Do not repeat pictures. Repeat exactly the lines of the listing below from its first line through the line with "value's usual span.".

BEGIN

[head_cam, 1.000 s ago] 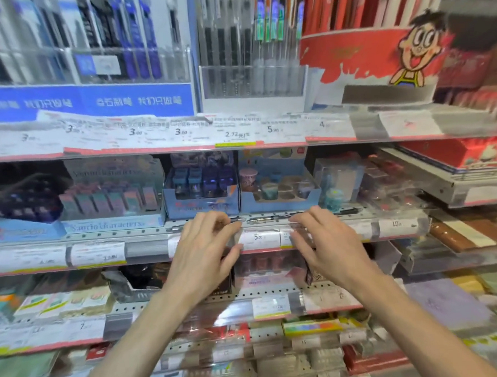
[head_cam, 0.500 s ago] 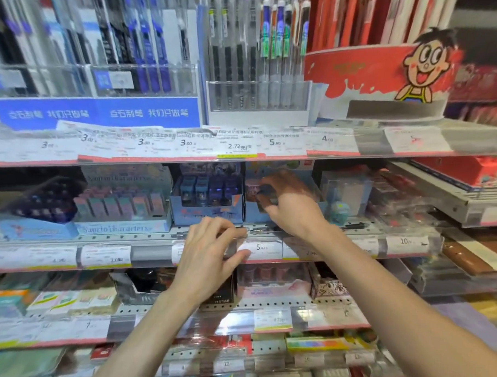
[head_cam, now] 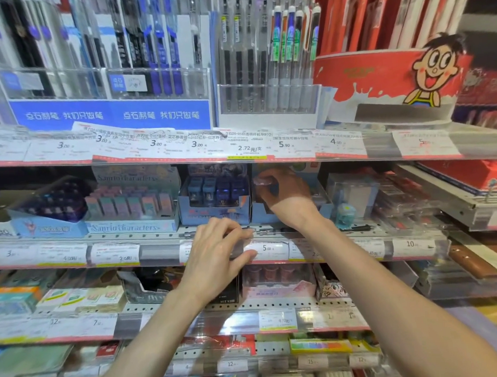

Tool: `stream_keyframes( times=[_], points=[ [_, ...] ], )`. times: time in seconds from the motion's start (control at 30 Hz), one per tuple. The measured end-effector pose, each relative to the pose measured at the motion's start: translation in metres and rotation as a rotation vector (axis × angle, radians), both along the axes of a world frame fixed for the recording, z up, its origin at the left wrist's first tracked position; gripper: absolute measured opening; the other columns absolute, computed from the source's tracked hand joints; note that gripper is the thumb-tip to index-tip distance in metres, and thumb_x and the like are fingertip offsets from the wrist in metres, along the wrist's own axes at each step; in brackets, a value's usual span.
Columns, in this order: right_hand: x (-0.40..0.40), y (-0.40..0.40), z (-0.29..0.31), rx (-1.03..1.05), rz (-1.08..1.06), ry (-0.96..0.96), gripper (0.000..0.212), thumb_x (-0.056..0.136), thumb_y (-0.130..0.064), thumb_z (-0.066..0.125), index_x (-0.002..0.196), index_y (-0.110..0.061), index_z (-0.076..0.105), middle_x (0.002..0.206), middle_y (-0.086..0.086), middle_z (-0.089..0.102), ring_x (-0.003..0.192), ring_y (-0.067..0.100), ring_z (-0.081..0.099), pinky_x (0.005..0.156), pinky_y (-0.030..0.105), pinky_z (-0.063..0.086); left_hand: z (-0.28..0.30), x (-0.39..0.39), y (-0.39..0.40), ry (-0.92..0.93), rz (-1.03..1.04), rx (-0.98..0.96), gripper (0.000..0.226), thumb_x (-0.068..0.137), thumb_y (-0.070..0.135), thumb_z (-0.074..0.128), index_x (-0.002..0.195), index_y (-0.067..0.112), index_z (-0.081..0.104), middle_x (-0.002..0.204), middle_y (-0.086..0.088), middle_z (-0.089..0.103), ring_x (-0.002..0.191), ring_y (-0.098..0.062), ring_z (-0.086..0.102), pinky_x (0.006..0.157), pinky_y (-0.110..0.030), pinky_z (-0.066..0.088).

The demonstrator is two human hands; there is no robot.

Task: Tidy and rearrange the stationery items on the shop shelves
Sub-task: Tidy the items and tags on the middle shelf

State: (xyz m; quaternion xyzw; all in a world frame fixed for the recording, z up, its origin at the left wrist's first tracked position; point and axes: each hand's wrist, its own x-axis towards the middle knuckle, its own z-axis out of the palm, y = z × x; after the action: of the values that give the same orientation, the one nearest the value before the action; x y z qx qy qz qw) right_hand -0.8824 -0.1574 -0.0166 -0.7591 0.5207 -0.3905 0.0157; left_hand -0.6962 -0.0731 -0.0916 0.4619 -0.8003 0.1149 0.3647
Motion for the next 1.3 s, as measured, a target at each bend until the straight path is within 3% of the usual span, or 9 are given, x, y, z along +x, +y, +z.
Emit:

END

Reply to the task
[head_cam, 1.000 s ago] 
[head_cam, 0.500 s ago] 
[head_cam, now] 

Tool: `stream_keyframes( times=[_], points=[ [_, ...] ], )`. times: time in seconds from the motion's start (control at 30 Hz), one per tuple. The measured end-effector pose, each relative to the pose measured at the motion's start: translation in metres and rotation as a rotation vector (axis × angle, radians), both along the axes of a world frame fixed for the recording, z up, its origin at the left wrist's first tracked position; gripper: absolute measured opening; the other columns absolute, computed from the source's tracked hand joints; note that gripper is the thumb-tip to index-tip distance in metres, and thumb_x and the like are fingertip offsets from the wrist in metres, along the wrist's own axes at each step; in brackets, a value's usual span.

The response to the exercise has been completed.